El terrícola era Myron Digby, miembro de la Asamblea General de la Tierra. Sankov era el comisionado de Marte.
—Es un duro golpe para nosotros, asambleísta —dijo Sankov.
—Ha sido un duro golpe para todos, comisionado.
—Ya. En verdad no lo comprendo. No pretendo comprender las decisiones de la Tierra, aunque nací allí. Marte es un lugar inhóspito, y usted debe entenderlo. Necesitamos mucho espacio en una nave tan sólo para traer alimentos, agua y materia prima para vivir. No queda mucho espacio para libros y filmes de noticias. Ni siquiera los programas de vídeo llegan a Marte, excepto durante un mes, cuando la Tierra está en conjunción, y aun entonces nadie tiene mucho tiempo para escuchar. Prensa Planetaria me envía semanalmente filmes con noticias. En general, no tengo tiempo para verlos con atención. Tal vez nos consideren provincias, y estarían en lo cierto. Cuando ocurre algo como esto, sólo podemos mirarnos con impotencia.
—No me diga que la gente de Marte no ha oído hablar de la campana de Hilder contra los derrochadores.
—No, no exactamente. Hay un joven chatarrero, hijo de un buen amigo mío que murió en el espacio —dijo Sankov, e hizo una pequeña pausa, indeciso, mientras se rascaba un lateral del cuello—, que es aficionado a leer sobre la historia de la Tierra y cosas similares. Recibe emisiones de vídeo cuando está en el espacio y oyó hablar a ese Hilder. Por lo que sé, fue el primer discurso de Hilder sobre los derrochadores. El joven me comentó algo a ese respecto, aunque, como es lógico, no lo tomé muy en serio. Durante un tiempo vi los filmes de Prensa Planetaria, pero no se mencionaba mucho a Hilder y lo poco que se decía era para ponerlo en ridículo.
—Sí, comisionado, así es; parecía una broma cuando comenzó.
Sankov estiró sus largas piernas a un lado del escritorio y las cruzó en ángulo.

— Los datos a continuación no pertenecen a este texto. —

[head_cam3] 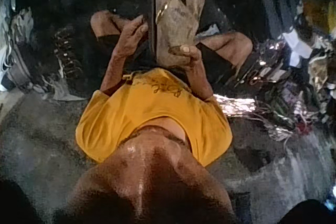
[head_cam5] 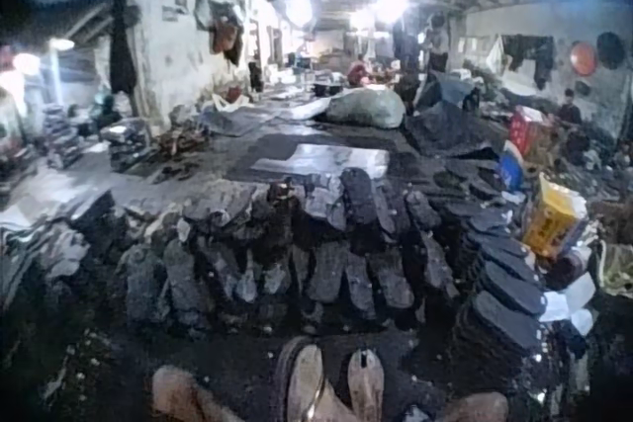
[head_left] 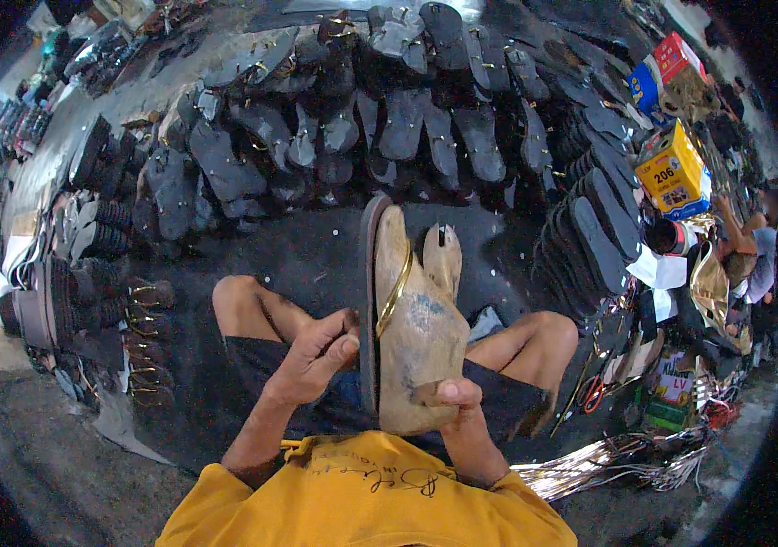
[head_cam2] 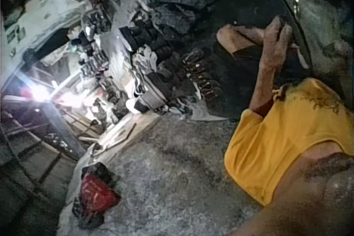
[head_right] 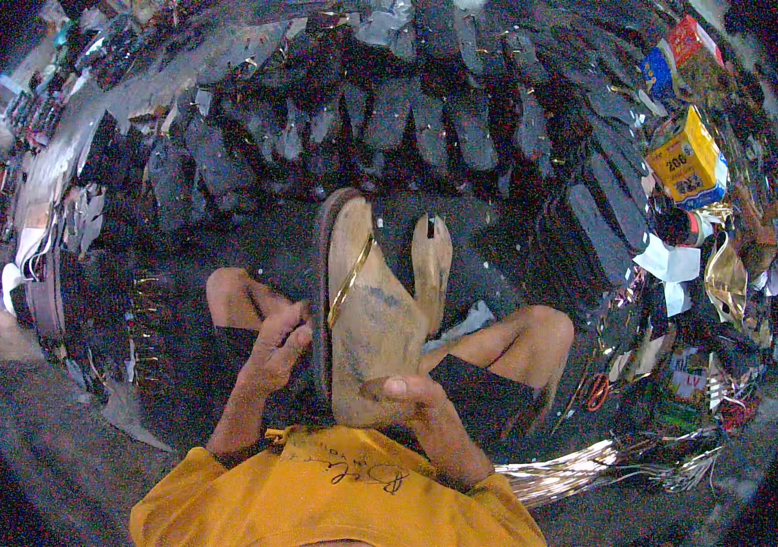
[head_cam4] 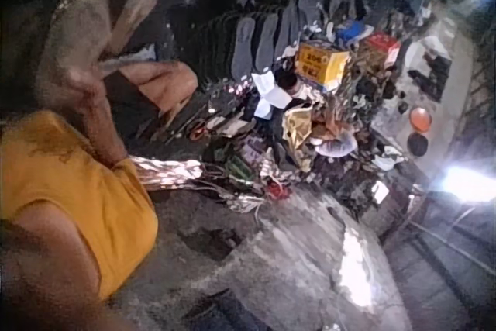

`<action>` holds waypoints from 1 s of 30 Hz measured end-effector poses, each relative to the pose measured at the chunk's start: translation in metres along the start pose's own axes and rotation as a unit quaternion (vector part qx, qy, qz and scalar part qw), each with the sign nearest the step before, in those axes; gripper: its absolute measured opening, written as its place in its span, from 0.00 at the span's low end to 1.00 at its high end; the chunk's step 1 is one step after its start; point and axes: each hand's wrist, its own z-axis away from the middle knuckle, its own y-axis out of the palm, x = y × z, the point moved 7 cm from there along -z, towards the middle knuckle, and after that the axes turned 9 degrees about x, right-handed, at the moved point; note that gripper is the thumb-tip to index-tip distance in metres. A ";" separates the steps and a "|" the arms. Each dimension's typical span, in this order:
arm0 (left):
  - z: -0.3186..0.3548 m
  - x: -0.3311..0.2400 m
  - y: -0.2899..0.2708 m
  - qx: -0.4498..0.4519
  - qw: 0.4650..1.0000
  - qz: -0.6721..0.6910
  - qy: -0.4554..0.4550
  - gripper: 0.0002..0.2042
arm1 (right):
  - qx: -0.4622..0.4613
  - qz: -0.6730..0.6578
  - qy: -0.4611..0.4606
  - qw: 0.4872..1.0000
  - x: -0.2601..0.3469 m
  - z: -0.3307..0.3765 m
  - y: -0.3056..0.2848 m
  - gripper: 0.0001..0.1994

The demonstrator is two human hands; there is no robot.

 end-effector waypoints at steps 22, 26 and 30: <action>0.009 0.132 -0.051 -0.317 0.940 -0.002 -0.124 0.18 | -0.121 0.505 -0.041 0.854 -0.028 -0.113 -0.021 0.63; 0.018 0.122 -0.138 -0.303 0.850 -0.401 -0.159 0.16 | -0.084 0.356 -0.011 0.931 -0.064 -0.050 0.000 0.58; 0.024 0.063 -0.181 -0.317 0.876 -0.334 -0.145 0.19 | -0.216 0.423 -0.029 0.879 -0.008 -0.082 -0.021 0.51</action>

—A mí me sigue pareciendo una broma. ¿Cuál es su argumento? Estamos consumiendo agua. ¿Ha mirado las cifras? Las tengo todas aquí. Me las hice traer cuando llegó esa comisión.
“Parece ser que la Tierra tiene seiscientos millones de kilómetros cúbicos de agua en sus océanos, y cada kilómetro cúbico pesa tres mil millones de toneladas. Es mucha agua. Nosotros usamos parte de ella en el vuelo espacial. La mayor parte del impulso inicial se efectúa dentro del campo gravitatorio de la Tierra, lo cual significa que el agua arrojada cae de nuevo en los océanos. Hilder no incluye eso en sus cálculos. Cuando dice que se usan millones de toneladas de agua por vuelo, está mintiendo. Son menos de cien mil toneladas.
“Supongamos que haya cincuenta mil vuelos por año, aunque, en realidad, ni siquiera hay mil quinientos. Pero supongamos que hubiera cincuenta mil, pues supongo que habrá una expansión con el tiempo. Con cincuenta mil vuelos, se perdería poco más de un kilómetro cúbico de agua en el espacio a lo largo de un ano. Eso significa que, dentro de un millón de años, la Tierra habrá perdido un cuarto del uno por ciento de su provisión total de agua.
Digby extendió las maños y las dejó caer.
—Comisionado, Aleaciones Interplanetarias ha hecho uso de esas cifras en su campaña contra Hilder, pero las frías matemáticas no bastan para luchar contra una arrolladora fuerza emocional. Ese hombre, Hílder, ha inventado un nombre: derrochadores. Lentamente ha transformado ese nombre en una gigantesca conspiración, en una pandilla de pillos brutales y codiciosos que saquean la Tierra para su beneficio personal.